Finding Marketing Channel Balance In An Unbalanced Marketing World

Suzanne Schwartz, Senior Director Analyst, Gartner Marketing practice

Customer behavior continues to evolve as digital experiences become woven into everyday life. People use digital maps to navigate the offline world, set their home thermostats from miles away, and take advantage of buy online, pick up in store (BOPIS) programs.

This creates challenges for marketing leaders who must decide how to balance priorities to maximize investments across multiple channels when the distinctions hold no real meaning to customers.

Thinking through the right channel mix can help codify where you can do more or do less. 

For example, wanting to add more emerging channels and collect first-party data might require managing more channels initially. But by optimizing multichannel investments, it may be possible to eventually manage more at scale. Conversely, a larger number of channels might not be the right focus for a business that prioritizes performance marketing and lead quality.

Marketing leaders therefore must adapt their channel strategies to fit their business objectives and cross-channel, not channel-specific, priorities. 

Creating the right marketing mix

There is a sweet spot in multichannel marketing: a convergence of budget, resources, customer adoption and marketing use cases. It is at this point where a good marketing channel strategy sits, minimizing both lost opportunity and being spread too thin. 

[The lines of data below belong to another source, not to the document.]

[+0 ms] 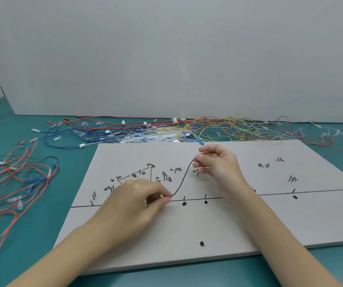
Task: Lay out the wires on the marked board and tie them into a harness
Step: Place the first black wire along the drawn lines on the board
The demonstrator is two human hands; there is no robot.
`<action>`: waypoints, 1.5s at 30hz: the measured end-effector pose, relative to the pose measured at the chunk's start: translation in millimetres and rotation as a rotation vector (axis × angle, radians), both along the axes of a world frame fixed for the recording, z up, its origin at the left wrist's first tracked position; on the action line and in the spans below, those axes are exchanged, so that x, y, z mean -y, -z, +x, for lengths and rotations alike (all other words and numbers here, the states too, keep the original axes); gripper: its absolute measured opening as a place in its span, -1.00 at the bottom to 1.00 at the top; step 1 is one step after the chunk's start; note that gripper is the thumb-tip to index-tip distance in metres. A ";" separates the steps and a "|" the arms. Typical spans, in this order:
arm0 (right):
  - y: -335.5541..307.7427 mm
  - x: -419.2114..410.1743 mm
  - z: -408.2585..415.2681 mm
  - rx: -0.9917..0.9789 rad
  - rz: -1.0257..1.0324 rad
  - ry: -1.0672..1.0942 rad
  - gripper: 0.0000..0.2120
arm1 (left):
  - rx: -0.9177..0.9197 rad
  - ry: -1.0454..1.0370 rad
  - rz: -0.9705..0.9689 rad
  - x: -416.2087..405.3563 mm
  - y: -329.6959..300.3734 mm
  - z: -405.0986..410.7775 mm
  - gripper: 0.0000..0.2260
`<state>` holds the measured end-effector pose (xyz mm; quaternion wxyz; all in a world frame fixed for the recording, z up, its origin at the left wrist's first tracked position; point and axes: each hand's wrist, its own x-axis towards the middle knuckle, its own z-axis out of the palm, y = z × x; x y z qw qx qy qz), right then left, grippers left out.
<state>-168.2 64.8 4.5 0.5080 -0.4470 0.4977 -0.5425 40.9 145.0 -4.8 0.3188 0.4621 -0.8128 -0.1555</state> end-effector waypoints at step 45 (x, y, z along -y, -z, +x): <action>21.3 4.3 43.3 -0.632 -0.173 -0.206 -0.88 | 0.027 0.059 0.313 -7.2 -11.1 1.1 -0.92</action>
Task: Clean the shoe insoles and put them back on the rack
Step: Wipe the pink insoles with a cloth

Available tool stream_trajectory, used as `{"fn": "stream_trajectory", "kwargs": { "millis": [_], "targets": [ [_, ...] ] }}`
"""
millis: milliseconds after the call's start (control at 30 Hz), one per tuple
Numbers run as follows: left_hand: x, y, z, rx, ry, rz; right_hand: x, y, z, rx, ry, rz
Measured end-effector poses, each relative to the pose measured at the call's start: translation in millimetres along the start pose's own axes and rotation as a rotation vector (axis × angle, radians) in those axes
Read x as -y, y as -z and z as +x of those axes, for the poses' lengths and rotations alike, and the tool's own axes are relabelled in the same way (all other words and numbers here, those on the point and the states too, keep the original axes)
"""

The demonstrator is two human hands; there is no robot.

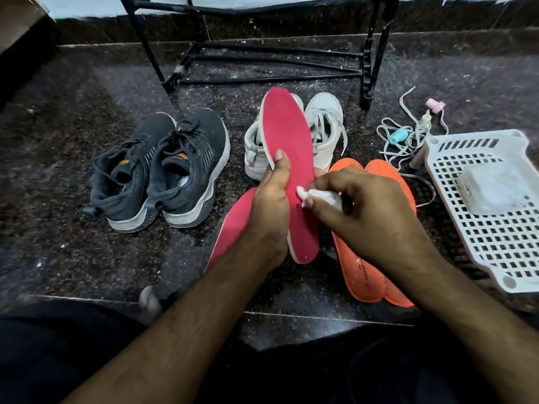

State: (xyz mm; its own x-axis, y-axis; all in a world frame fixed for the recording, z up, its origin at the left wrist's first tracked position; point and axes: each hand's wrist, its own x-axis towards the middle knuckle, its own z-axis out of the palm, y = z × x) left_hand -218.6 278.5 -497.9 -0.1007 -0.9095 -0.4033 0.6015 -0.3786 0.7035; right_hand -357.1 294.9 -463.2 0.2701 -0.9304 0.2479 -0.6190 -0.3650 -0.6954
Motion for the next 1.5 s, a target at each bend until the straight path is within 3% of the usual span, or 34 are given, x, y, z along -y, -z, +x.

For example, it’s important to optimize existing channels in a way that opens up budgets and resources for testing of new channels, such as podcast advertising. It’s equally important to maximize the potential of each channel, personalizing and segmenting messaging to ensure customers don’t receive generic content. 

It’s very difficult to achieve a perfect balance, but there is a way to get close – and strategies actually differ depending on the number of channels marketers employ. According to Gartner’s 2023 Multichannel Marketing survey, marketing leaders that have invested in 11 or more marketing channels are:

  • Better able to optimize their multichannel investment.
  • More likely to have achieved increasing first-party customer data collection.
  • Are enabled to handle more complexity, including emerging channels and technology.

What this could mean in practice is that those with more channels are more likely to develop their multichannel investments through investments in mar tech (e.g., multichannel marketing hubs, mobile marketing platforms), which then enables them to optimize across their channels and more easily add newer channels (e.g., podcasts and social media, such as TikTok) to their channel mix. They are also more likely to have developed ways to collect first-party data based on this investment.

Concurrently, the research shows that organizations with 10 channels or less are more likely to:

  • See success in performance marketing that drives sales through online and offline channels.
  • Have improved their lead generation quality.

In other words, those with fewer channels could focus on driving specific key sales results through channels such as display ads or social media ads. Those with fewer channels in the B2B space also focus more exclusively on improving their lead generation quality; with a more exact understanding of a prospect, converting them with fewer channels could be easier.

Taking near-term action 

For organizations with many channels: Marketing leaders should evaluate current customer behavior at least biannually. Determine, throughout the customer journey, how customers are interacting with your channels as well as where (on a smartphone, laptop, in a store). 

This will enable you to see where consumers use multiple channels at once, where channels have compounding effect and where they amplify each other to continue to refine marketing tactics.

For organizations with fewer channels: Marketing leaders should avoid an everywhere-all-at-once approach and ensure that any potential channel additions have been thoroughly assessed from a value-add perspective. Be prepared to take a gradual approach. Prioritize based on existing business gaps and customer and business needs. Pinpointing what channels require testing or are ready for launch and why is also key, as not all new channels can, or should, be added at once.

Marketers should recognize that there are benefits to adding channels when they’re optimized for value and do not spread teams too thin. But they should also realize having fewer channels can also enable optimization and improved performance in specific areas with the right focus.